In what ways do incubators and accelerators enhance the funding prospects for DeepTech startups, and how can founders leverage these resources to optimize their growth potential?
Shubham Jhuria: DeepTech startups often face heightened risks in their early stages, as founders typically seek funding to conduct further research or develop initial prototypes.
This stage represents the peak of uncertainty for venture investors. Incubators, accelerators, and similar support models play a critical role in addressing these challenges by offering:
- Guidance and Mentorship: These organizations provide startups with strategic guidance, industry expertise, and hands-on support, helping with complex technical challenges.
- Network Access – Improving the startup’s visibility on the industry applications and demands.
- Capital Support: Many incubators deploy funds from government grants, seed fund schemes, state subsidies, and similar sources. This enables startups to secure research capital more quickly while fostering collaborations with relevant government bodies and organizations.
With India’s expanding startup ecosystem, founders have access to a variety of support models, including incubators, accelerators, venture studios, and venture builders.
However, founders must carefully evaluate these options, ensuring they align with their specific needs and have the expertise to support DeepTech ventures effectively.
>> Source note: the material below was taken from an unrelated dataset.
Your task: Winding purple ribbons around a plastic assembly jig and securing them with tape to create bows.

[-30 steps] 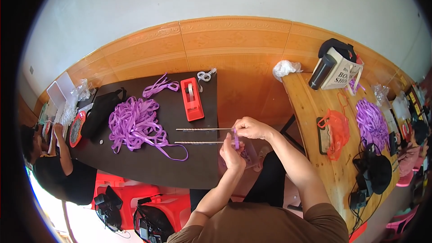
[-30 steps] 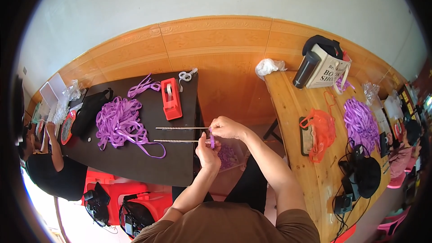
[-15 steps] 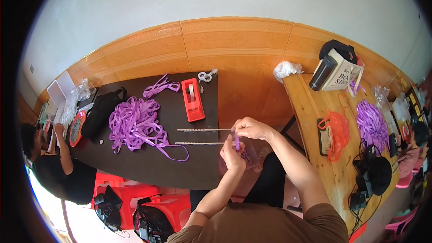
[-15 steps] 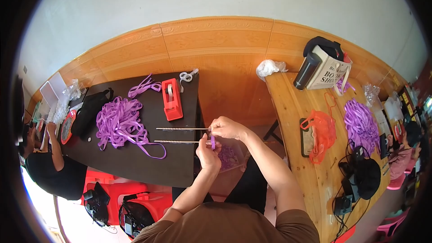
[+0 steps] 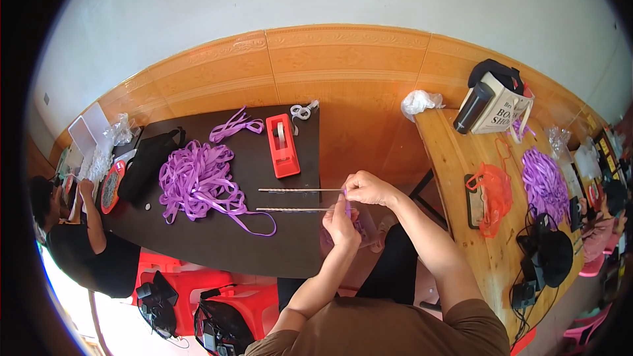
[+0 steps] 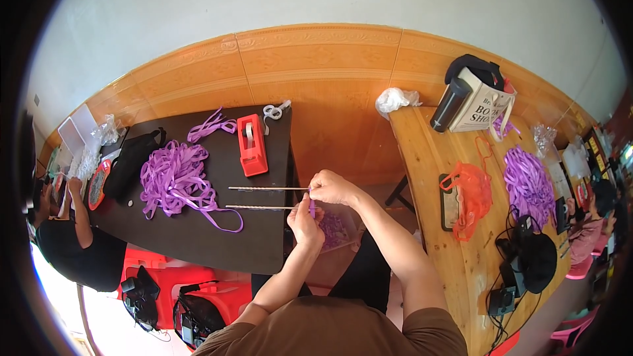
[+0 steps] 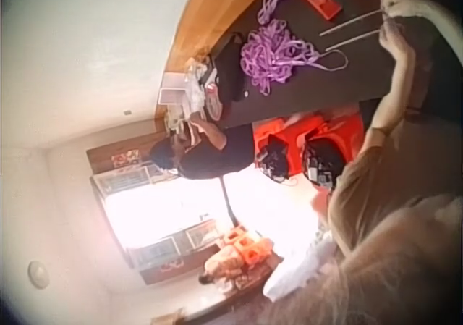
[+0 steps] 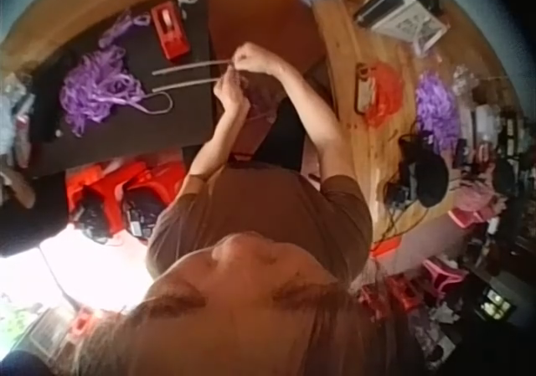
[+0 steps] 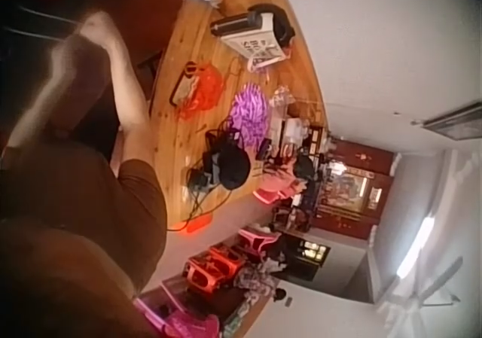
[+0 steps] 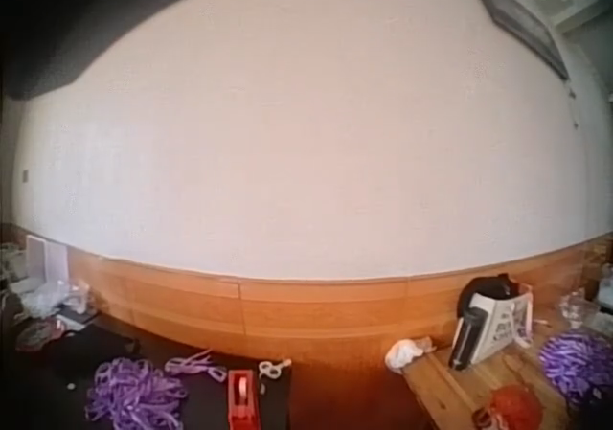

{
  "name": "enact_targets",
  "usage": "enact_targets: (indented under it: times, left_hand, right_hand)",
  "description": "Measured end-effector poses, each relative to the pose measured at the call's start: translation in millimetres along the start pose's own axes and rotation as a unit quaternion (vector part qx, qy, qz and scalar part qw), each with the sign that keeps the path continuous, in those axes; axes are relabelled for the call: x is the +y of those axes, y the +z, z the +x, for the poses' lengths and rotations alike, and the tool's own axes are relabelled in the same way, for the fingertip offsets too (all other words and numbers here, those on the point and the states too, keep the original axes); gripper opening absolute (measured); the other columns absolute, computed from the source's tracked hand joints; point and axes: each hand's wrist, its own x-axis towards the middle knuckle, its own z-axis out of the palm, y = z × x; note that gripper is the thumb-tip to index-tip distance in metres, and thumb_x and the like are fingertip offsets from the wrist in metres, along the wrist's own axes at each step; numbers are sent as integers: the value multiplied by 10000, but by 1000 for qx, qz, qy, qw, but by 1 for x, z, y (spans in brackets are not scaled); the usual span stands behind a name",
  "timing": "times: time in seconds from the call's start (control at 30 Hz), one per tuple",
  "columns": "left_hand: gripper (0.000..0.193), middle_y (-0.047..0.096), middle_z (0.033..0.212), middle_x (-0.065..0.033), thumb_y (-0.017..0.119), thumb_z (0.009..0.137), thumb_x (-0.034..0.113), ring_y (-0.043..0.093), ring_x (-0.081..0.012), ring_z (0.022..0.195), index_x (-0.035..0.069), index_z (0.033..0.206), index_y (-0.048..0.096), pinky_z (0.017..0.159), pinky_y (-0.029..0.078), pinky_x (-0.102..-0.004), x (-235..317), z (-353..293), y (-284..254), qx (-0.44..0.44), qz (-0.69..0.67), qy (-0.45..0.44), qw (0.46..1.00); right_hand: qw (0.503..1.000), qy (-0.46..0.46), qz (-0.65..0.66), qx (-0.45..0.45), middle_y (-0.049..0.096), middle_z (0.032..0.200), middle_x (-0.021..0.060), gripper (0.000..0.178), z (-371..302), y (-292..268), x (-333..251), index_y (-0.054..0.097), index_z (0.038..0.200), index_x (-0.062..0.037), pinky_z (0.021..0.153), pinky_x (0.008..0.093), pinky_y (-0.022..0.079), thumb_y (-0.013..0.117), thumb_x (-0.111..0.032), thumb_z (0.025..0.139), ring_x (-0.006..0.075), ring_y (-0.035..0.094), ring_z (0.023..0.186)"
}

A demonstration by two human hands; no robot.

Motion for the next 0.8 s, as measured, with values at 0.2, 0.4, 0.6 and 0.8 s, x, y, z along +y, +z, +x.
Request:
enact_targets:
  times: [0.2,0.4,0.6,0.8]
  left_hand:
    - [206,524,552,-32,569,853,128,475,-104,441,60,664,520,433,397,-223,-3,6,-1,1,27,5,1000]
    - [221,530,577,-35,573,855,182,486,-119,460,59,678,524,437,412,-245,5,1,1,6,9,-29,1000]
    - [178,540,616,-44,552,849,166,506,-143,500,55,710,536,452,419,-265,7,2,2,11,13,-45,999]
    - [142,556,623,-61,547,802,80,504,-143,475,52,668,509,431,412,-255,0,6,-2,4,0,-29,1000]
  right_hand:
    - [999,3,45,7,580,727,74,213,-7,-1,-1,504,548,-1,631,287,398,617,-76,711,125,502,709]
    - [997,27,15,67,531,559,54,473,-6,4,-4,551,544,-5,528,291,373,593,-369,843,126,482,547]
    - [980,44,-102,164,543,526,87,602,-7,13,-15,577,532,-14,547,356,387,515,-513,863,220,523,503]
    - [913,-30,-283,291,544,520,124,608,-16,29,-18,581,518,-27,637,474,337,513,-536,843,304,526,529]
Optimizing Growth Potential: By leveraging these resources, founders can reduce risks associated with unproven concepts. This not only strengthens the startup’s foundation but also makes it more attractive to venture investors, allowing them to mitigate the risks associated with the early-concept startups.
Ultimately, incubators and accelerators have the ability to act as crucial enablers for DeepTech startups, bridging the gap between innovative ideas and sustainable growth.
Shubham Jhuria’s insights reveal the critical role of financial leadership in scaling high-growth startups. As CFO & Partner at Aeravti Ventures, his strategic focus on risk management and value creation is helping to redefine how venture capital can foster innovation.
His vision for the future emphasizes a thoughtful, calculated approach to investment that balances risk with opportunity. Shubham’s leadership not only shapes the financial direction of Aeravti Ventures but also helps guide its portfolio companies towards sustainable success.